Program ini juga digunakan sebagai alat untuk memperkuat posisi politiknya di dalam negeri. Dengan menghadirkan Korea Utara sebagai kekuatan militer yang tangguh, Kim mencoba membangun citra sebagai pemimpin yang mampu melindungi negara dari musuh asing.
- Pembenahan Ekonomi yang Terbatas
Secara ekonomi, Kim Jong Un mewarisi negara yang sangat tertutup dan bergantung pada bantuan internasional. Namun, sejak awal pemerintahannya, Kim telah mengisyaratkan keinginan untuk meningkatkan perekonomian. Ia memperkenalkan reformasi terbatas, memungkinkan pasar informal berkembang dan memberikan lebih banyak otonomi kepada pabrik serta petani dalam pengelolaan sumber daya mereka. Meski demikian, reformasi ini sangat terbatas dan tidak menyentuh sistem kontrol ekonomi sentral yang menjadi ciri khas Korea Utara.
Sanksi internasional yang diterapkan sebagai respon terhadap program nuklir Korea Utara juga memperburuk situasi ekonomi. Meski ada kemajuan di beberapa sektor, seperti industri pariwisata yang coba dipromosikan di area seperti Wonsan, sebagian besar rakyat Korea Utara tetap hidup dalam kemiskinan.

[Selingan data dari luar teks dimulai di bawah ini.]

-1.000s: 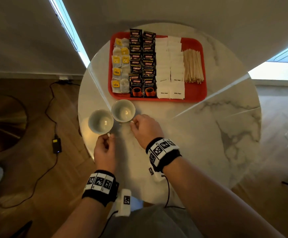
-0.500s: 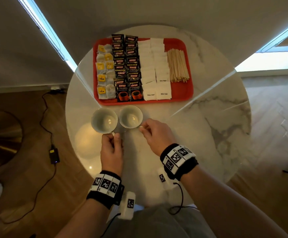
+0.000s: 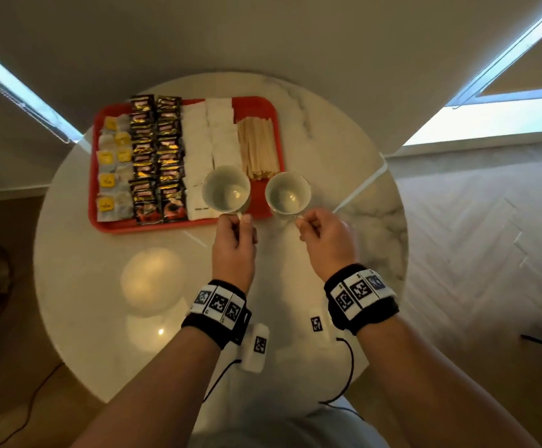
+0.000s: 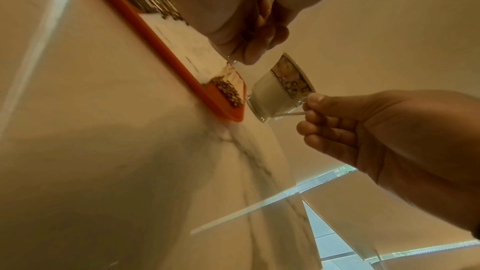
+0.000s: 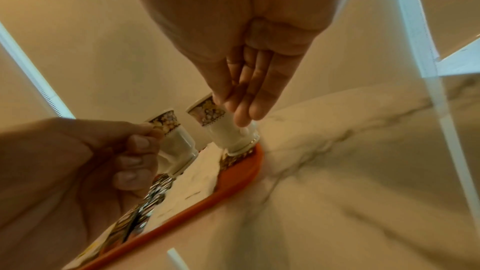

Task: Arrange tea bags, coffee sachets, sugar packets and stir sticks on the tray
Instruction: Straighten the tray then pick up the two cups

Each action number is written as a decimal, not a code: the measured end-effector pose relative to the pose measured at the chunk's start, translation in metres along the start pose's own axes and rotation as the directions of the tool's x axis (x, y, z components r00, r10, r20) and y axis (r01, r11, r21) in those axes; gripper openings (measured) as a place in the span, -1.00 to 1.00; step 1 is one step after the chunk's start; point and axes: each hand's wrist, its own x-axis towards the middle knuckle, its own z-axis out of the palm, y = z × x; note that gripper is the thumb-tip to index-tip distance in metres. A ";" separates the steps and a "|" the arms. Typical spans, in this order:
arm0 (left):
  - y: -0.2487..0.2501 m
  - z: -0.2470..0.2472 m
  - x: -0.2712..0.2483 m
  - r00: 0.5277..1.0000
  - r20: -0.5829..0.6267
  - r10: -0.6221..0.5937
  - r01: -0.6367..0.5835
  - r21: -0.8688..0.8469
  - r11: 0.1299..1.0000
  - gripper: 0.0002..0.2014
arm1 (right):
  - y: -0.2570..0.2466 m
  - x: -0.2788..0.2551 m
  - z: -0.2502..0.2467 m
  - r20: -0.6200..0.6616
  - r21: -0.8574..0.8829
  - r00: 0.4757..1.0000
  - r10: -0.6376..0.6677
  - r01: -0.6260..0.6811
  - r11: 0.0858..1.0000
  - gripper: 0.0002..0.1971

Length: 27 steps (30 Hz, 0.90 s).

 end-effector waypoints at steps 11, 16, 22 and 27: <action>0.018 0.132 0.083 0.991 0.133 -0.018 -0.005 0.170 0.985 -0.83 | 0.044 0.137 -0.060 -0.036 0.055 0.996 0.084 -0.082 0.995 -0.85; 0.015 0.156 0.109 0.987 0.160 -0.035 -0.006 0.252 0.968 -0.80 | 0.051 0.170 -0.058 -0.032 0.055 0.994 0.104 -0.102 0.993 -0.86; 0.010 0.165 0.124 0.991 0.117 -0.069 0.029 0.314 0.949 -0.77 | 0.057 0.189 -0.041 -0.011 0.115 0.988 0.151 -0.149 0.982 -0.88; 0.008 0.164 0.128 0.997 0.062 -0.040 0.017 0.336 0.942 -0.74 | 0.055 0.195 -0.038 0.024 0.103 0.990 0.141 -0.143 0.984 -0.88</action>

- Diplomasi dan Hubungan Internasional
Di bidang diplomasi, Kim Jong Un mengambil langkah berani dengan menggelar pertemuan bersejarah dengan para pemimpin dunia. Pertemuan puncak dengan Presiden Amerika Serikat, Donald Trump, pada 2018 dan 2019 merupakan momen penting dalam hubungan antara Korea Utara dan Amerika Serikat. Meskipun tidak ada kesepakatan substantif yang dihasilkan dari pertemuan ini, langkah tersebut menandai perubahan dalam pendekatan Korea Utara terhadap diplomasi internasional.
Selain hubungan dengan Amerika Serikat, Kim Jong Un juga menjaga hubungan yang rumit dengan China, sekutu tradisional Korea Utara. Meskipun ada ketegangan terkait program nuklir, China tetap menjadi mitra ekonomi penting bagi Korea Utara, terutama di tengah sanksi internasional yang semakin ketat.
- Kebijakan Dalam Negeri
Kepemimpinan Kim Jong Un juga ditandai oleh pengawasan ketat terhadap media dan kebebasan berpendapat. Pemerintah terus menggunakan propaganda untuk membangun kultus individu di sekitar Kim, menggambarkannya sebagai pemimpin yang penuh kebijaksanaan dan karisma. Informasi dari luar negeri sangat dibatasi, dan warga negara yang mencoba melarikan diri atau menyebarkan informasi dari luar dapat menghadapi hukuman berat.
Selain itu, Kim telah menunjukkan minat pada teknologi dan modernisasi infrastruktur. Proyek-proyek besar, seperti pembangunan kawasan rekreasi dan peningkatan standar hidup di Pyongyang, dilakukan sebagai upaya untuk menunjukkan modernitas dan kemajuan di bawah kepemimpinannya, meskipun hal ini lebih banyak dinikmati oleh elite kota dibandingkan mayoritas rakyat di pedesaan.
Kesimpulan
Dinamika politik Korea Utara di bawah Kim Jong Un mencerminkan perpaduan antara otoritarianisme ketat, pengembangan program nuklir yang berisiko, dan diplomasi yang terkadang mengejutkan. Meski negara tetap terisolasi secara ekonomi dan mengalami tekanan internasional, Kim berhasil mengonsolidasikan kekuasaannya dan memperkuat posisi Korea Utara di panggung global. Tantangan ke depan tetap besar, baik dari sisi ekonomi yang terbatas maupun ancaman sanksi lebih lanjut, namun Kim Jong Un tampaknya terus menegaskan dirinya sebagai pemimpin yang tidak bisa diabaikan oleh dunia internasional.